Right to Privacy as Fundamental Right
Right to Privacy as Fundamental Right
The Supreme Court of India in the case of Justice K.S Putta Swammy Vs. Union of India 2017 had declared the Right to Privacy as Fundamental Right under the Constitution of India
DATA PROTECTION Digital Personal Data Protection Act (DPDP Act 2023):
Data protection is the process of safeguarding important information from corruption, compromise or loss. Data is the large collection of information that is stored in a computer or on a network. The importance of data protection increases as the amount of data created and stored continues to grow at unprecedented rates.
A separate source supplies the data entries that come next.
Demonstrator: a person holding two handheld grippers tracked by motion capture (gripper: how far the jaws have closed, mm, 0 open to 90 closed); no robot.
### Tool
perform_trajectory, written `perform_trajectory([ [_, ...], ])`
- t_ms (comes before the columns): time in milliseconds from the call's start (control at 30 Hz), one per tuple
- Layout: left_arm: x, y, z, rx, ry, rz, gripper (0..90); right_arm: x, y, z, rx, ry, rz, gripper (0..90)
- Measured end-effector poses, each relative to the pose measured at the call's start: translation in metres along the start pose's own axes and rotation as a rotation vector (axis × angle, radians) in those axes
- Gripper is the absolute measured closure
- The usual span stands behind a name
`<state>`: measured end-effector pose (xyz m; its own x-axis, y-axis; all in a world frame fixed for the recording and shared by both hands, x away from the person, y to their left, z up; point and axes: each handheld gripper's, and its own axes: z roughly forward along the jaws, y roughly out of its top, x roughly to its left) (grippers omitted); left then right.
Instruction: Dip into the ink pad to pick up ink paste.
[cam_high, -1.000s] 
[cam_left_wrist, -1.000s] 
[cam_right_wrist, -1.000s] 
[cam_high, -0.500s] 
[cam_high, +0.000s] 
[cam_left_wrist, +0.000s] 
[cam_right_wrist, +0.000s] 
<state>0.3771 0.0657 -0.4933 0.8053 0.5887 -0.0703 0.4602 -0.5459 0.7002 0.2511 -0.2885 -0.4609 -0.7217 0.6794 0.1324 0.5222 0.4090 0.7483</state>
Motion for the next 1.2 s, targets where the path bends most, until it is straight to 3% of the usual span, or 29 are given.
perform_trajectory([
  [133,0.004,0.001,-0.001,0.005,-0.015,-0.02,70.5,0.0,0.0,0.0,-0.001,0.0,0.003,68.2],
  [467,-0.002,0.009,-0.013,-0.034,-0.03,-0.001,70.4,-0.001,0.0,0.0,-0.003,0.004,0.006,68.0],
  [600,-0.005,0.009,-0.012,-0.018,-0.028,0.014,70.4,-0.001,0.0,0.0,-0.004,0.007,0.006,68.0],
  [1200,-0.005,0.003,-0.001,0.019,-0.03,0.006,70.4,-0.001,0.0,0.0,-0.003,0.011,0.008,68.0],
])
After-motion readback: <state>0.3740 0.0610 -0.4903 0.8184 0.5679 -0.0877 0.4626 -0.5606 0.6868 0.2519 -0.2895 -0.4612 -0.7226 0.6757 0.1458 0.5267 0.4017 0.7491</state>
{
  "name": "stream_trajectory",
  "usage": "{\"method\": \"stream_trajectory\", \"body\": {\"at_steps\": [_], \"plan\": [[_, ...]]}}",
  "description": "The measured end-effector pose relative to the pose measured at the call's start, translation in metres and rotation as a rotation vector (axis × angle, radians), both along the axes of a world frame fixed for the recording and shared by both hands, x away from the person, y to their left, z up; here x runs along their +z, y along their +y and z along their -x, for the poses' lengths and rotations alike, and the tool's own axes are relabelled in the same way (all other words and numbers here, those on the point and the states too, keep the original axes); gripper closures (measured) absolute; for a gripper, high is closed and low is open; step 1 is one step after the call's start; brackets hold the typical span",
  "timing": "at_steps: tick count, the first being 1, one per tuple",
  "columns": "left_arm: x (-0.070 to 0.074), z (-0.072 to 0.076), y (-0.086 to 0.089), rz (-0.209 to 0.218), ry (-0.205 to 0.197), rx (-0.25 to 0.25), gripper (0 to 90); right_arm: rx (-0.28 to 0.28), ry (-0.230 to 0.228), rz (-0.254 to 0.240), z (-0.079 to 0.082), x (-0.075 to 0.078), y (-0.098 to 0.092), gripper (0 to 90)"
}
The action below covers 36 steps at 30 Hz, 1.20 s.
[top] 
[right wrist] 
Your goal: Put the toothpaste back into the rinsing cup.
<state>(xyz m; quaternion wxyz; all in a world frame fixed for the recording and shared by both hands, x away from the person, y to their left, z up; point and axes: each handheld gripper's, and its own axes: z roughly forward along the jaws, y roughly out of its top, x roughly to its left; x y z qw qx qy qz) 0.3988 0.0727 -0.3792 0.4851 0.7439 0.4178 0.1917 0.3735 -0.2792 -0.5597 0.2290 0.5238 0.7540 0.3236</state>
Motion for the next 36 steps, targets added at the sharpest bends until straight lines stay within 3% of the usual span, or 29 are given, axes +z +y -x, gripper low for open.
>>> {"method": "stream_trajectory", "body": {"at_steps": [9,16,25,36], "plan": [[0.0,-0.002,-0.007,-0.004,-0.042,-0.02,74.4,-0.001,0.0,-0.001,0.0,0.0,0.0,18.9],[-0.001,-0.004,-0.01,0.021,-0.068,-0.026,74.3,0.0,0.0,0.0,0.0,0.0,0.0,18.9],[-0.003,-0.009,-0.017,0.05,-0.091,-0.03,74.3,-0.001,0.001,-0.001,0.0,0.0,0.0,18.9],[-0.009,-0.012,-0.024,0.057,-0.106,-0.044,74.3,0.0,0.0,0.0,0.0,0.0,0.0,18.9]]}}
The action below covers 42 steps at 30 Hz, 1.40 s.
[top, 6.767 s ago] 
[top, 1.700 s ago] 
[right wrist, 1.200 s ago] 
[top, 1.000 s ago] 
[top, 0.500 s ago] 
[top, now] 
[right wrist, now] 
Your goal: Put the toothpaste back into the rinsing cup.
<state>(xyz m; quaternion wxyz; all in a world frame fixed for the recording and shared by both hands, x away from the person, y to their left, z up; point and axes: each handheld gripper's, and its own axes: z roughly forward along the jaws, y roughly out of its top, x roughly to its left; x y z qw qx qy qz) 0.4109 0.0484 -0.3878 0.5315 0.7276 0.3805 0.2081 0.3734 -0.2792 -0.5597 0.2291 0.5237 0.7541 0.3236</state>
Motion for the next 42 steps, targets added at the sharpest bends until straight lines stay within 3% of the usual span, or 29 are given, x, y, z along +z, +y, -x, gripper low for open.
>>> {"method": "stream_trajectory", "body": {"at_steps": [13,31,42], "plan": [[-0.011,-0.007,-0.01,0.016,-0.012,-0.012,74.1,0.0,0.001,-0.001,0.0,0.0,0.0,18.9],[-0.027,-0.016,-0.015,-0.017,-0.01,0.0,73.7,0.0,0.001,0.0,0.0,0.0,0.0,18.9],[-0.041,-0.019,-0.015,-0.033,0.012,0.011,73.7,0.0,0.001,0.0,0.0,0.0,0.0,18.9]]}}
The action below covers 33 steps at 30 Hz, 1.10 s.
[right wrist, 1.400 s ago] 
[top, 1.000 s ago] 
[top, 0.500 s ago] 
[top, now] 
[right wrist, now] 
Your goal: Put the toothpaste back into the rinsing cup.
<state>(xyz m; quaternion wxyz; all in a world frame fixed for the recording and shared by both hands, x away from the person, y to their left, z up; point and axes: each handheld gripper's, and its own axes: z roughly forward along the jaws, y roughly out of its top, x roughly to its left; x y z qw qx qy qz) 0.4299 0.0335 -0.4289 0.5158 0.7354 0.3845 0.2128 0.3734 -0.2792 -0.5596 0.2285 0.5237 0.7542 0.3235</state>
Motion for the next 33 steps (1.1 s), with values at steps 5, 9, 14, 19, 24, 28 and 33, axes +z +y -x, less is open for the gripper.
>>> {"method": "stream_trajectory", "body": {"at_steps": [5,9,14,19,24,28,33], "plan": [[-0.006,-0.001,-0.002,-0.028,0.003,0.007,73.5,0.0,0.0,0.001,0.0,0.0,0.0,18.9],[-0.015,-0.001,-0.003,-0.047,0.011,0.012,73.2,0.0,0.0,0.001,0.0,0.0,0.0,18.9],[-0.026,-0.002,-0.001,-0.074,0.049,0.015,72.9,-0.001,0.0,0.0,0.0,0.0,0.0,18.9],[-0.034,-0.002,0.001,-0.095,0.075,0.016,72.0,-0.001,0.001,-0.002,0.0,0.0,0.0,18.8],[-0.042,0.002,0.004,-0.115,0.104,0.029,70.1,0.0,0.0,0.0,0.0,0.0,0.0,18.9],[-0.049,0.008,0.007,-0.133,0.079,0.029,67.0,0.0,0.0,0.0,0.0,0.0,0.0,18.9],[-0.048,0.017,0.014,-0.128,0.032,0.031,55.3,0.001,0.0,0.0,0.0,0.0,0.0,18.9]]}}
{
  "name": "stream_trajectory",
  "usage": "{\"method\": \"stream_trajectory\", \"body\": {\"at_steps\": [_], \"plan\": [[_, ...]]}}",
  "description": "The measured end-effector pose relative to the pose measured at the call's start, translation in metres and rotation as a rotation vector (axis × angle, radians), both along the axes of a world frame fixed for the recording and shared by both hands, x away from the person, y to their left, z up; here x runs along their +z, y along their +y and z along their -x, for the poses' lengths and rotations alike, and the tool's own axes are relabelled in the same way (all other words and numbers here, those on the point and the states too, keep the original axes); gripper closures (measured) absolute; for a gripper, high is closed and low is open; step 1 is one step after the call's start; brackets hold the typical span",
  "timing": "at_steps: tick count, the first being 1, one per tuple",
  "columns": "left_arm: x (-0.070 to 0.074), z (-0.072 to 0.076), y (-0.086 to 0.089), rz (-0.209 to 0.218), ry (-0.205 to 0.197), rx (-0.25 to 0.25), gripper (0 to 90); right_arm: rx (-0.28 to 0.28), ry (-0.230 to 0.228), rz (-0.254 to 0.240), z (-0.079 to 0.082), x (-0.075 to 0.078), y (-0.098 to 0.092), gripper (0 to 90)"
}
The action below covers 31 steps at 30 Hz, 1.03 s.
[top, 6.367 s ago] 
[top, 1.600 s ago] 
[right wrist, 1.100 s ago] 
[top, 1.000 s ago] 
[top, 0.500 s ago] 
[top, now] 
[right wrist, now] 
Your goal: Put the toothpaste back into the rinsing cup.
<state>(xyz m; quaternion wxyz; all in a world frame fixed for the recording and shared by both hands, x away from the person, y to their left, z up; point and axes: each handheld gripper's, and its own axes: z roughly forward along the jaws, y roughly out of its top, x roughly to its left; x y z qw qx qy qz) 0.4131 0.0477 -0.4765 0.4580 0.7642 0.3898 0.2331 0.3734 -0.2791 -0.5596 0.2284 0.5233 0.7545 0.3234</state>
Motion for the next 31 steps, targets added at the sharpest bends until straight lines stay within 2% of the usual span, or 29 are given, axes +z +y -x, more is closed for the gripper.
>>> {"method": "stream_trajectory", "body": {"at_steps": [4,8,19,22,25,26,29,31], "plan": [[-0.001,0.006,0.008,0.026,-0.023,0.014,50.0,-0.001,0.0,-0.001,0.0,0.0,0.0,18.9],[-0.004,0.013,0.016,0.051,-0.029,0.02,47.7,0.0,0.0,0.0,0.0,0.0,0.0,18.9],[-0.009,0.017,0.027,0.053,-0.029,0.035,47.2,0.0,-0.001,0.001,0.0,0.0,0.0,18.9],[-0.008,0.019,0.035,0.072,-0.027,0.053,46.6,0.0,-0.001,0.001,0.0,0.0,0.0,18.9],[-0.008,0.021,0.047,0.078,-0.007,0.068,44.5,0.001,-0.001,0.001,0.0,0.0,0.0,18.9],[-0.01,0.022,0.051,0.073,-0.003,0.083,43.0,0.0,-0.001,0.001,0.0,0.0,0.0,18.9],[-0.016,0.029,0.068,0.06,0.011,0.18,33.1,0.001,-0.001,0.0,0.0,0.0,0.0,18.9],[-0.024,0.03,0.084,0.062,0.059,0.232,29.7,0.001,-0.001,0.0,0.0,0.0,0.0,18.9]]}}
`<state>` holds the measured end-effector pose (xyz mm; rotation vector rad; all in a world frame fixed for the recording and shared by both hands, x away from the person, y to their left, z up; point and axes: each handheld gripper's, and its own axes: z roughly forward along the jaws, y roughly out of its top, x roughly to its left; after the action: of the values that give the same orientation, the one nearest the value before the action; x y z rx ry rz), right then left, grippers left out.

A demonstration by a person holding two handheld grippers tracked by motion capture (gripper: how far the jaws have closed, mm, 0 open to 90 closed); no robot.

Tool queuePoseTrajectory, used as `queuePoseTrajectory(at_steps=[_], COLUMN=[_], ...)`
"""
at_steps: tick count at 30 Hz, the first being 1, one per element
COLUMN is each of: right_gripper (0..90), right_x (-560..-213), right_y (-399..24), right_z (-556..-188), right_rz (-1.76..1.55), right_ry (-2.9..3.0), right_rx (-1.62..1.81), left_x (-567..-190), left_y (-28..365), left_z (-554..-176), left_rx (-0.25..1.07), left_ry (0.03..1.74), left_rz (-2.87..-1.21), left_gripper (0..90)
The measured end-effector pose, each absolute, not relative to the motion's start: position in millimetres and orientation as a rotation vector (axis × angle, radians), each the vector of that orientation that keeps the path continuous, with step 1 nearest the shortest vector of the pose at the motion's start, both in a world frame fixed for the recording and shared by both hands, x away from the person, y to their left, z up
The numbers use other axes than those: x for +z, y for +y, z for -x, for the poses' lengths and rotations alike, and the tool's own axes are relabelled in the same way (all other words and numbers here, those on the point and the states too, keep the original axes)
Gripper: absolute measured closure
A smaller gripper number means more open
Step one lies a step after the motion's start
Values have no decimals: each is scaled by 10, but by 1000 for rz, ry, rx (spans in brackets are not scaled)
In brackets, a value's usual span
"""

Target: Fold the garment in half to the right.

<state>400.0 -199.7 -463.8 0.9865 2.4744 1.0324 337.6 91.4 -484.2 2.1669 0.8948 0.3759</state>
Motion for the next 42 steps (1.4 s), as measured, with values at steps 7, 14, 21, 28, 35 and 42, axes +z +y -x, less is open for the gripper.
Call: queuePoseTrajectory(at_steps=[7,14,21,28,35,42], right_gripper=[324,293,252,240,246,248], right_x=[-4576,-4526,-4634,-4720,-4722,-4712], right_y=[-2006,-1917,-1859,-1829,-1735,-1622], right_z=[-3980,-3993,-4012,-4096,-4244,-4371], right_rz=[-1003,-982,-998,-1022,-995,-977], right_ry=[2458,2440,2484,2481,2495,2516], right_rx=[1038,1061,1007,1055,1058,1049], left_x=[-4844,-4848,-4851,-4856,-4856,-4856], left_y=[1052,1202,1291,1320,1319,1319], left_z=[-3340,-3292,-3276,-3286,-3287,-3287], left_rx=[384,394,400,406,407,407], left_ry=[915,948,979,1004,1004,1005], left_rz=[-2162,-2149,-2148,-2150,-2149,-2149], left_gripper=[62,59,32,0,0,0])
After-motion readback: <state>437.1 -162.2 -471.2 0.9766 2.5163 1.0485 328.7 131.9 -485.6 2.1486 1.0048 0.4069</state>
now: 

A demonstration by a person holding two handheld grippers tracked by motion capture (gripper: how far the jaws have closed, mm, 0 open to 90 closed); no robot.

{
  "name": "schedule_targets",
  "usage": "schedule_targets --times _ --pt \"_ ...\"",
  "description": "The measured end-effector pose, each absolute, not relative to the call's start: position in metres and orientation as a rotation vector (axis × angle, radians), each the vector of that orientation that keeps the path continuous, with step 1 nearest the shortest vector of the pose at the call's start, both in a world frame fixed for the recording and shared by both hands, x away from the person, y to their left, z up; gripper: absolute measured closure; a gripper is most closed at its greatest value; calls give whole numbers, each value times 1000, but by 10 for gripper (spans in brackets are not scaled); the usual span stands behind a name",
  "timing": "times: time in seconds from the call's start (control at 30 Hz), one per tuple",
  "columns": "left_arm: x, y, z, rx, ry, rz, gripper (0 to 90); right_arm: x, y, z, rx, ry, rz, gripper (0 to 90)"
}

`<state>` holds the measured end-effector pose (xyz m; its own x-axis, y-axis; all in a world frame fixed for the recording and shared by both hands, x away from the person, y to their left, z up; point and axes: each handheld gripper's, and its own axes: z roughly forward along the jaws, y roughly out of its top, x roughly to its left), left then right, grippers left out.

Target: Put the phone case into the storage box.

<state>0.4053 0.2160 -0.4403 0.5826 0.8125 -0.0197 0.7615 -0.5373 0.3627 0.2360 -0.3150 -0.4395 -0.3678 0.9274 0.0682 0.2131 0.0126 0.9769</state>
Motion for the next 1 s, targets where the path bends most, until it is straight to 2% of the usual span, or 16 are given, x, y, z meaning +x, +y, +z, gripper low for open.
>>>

DPDP Act set nationwide standards for the handling of all types of Personal Data- “Any Data about an individual’s who is identifiable by or in relation to such data”. This includes data like an individual’s names, Phone Number and Aadhar details.
It is a part of worldwide trend of Government regulating the handling of personal data. However, India’s privacy Laws does not expressly define Sensitive Data. DPDP Act Applies to all the places with in the territory of India and processing of Digital Personal Data takes place overseas but offers it good and services in India.
Some of the key factors which need introspection are as follows:
· Protection of Personal Data to prevent data breaches using techniques like data isolations, Encryption and access Control.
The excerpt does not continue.